The Archbishops’ Registers held at the Borthwick Institute record the formal acts of the Archbishop of York, the earliest register dating from 1225, fifty years before the first Canterbury register survives, and fifty years earlier than the first registers for Carlisle and Durham, the other dioceses in the Northern Province. They are the earliest systematic records of the archbishops’ office, and document the government of the Church, the management and staffing of parishes and the Church’s oversight and regulation of the moral and spiritual conduct of the mass of the population across Yorkshire, Northern England and beyond.

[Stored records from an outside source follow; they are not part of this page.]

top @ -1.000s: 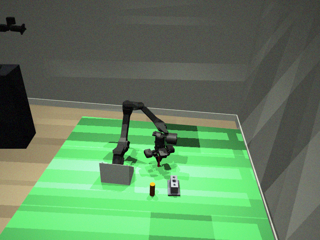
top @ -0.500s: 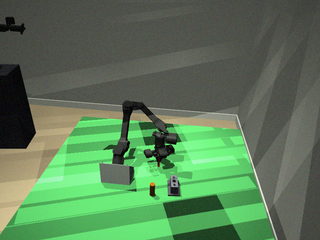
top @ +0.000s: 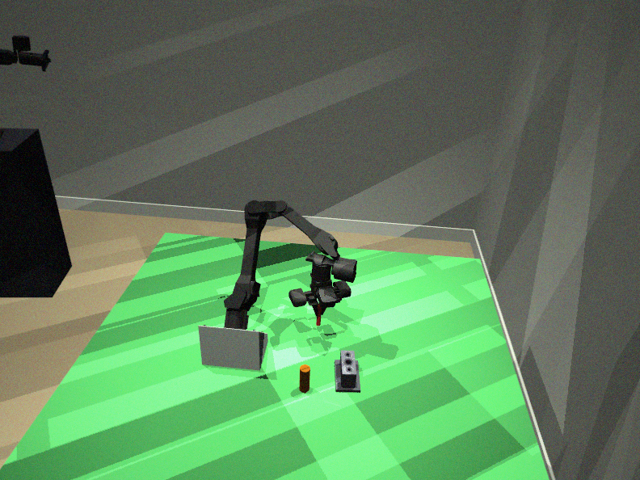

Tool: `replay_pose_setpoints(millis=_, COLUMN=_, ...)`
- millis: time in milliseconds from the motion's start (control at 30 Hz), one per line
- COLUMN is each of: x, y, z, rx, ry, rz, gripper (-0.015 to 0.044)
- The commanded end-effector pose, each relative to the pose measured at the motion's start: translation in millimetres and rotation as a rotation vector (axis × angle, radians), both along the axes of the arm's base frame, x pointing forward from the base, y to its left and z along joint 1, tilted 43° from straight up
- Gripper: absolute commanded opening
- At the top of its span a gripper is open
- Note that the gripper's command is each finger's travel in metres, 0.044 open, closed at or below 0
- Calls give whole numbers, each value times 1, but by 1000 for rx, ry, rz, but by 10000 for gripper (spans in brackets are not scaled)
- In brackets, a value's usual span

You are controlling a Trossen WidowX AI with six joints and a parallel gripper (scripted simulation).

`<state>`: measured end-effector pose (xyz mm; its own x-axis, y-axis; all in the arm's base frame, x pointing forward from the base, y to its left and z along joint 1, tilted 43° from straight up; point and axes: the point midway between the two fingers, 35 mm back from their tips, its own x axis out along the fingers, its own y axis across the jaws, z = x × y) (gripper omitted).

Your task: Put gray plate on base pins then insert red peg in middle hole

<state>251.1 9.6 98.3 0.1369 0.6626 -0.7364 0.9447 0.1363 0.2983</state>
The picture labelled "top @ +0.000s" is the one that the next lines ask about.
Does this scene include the orange cylinder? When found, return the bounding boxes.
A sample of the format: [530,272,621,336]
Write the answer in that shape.
[299,364,310,393]

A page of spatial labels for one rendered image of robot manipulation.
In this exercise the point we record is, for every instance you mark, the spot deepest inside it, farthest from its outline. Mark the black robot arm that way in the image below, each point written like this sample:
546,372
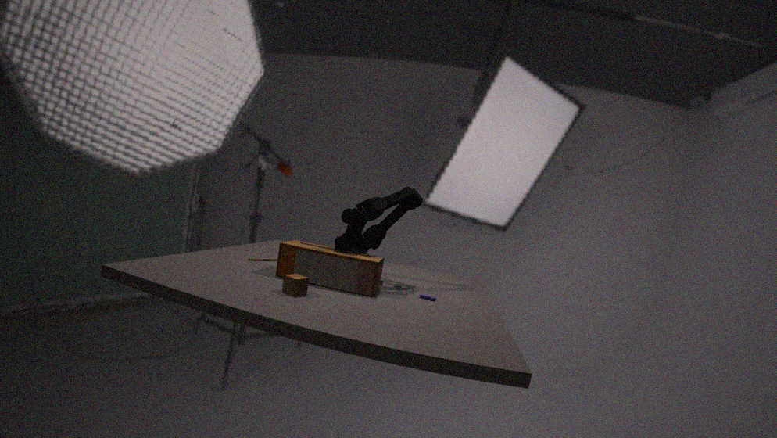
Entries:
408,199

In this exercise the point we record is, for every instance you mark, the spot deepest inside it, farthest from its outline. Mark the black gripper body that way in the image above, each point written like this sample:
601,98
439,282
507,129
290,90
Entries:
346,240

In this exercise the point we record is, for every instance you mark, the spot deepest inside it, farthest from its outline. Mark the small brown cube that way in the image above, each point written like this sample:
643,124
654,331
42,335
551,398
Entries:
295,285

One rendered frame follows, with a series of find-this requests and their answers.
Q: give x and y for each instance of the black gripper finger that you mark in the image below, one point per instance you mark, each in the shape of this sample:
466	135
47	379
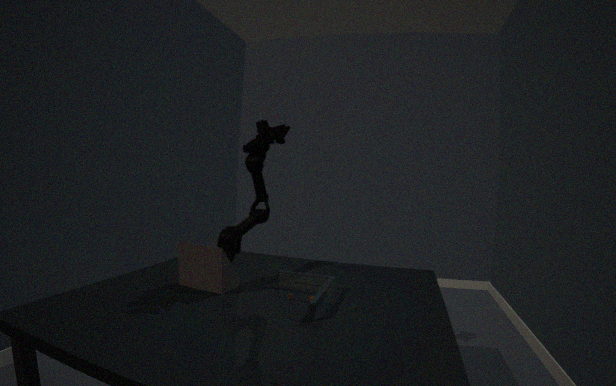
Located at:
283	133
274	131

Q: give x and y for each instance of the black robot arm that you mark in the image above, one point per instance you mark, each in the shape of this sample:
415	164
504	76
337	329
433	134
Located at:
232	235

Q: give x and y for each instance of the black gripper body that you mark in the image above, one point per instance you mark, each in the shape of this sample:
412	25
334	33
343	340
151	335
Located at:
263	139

The period covered by the Project spans the struggles over Magna Carta; the Anglo Scottish wars; the loss of nearly a quarter of the population to the Black Death in 1349; the Wars of the Roses; the societal earthquake of the Reformation and the first English Civil War in the seventeenth century.

As can be imagined, the registers deal with a range of subject matter, including:

  • The appointment of parish and diocesan clergy; for instance the institution of clergy to parishes as well as appointments of clergy to chantries and hospitals

  • Information regarding the management of parishes and parish clergy; such as the resignation of clergy, inquiries as to vacancies (i.e. why a parish is without clergy) and the occasional deprivation of a living (i.e. removal of parish clergy for an infringment)

  • Mandates demanding an action by the Archbishop issued by the Monarch or Pope

  • Information regarding inspections of parishes and religious houses (known as Visitations).

  • Wills and probate, dating from early as 1267

  • Church taxation, rates and payments for church upkeep.

  • Consecration and enthronement of bishops in Diocese within the Archbishopric of York

  • General memoranda, including information on papal indulgences, licences to preach, selected letters from the Archbishop, dispensations and other (varied) information.

The registers are key sources for the study of medieval and early modern religious and political history, for art and buildings history, for studies of the historic environment, and for legal and economic history, to name but a few of the areas covered. As a result of the project,  the content of the registers is now open to a much wider audience, including genealogists and local historians.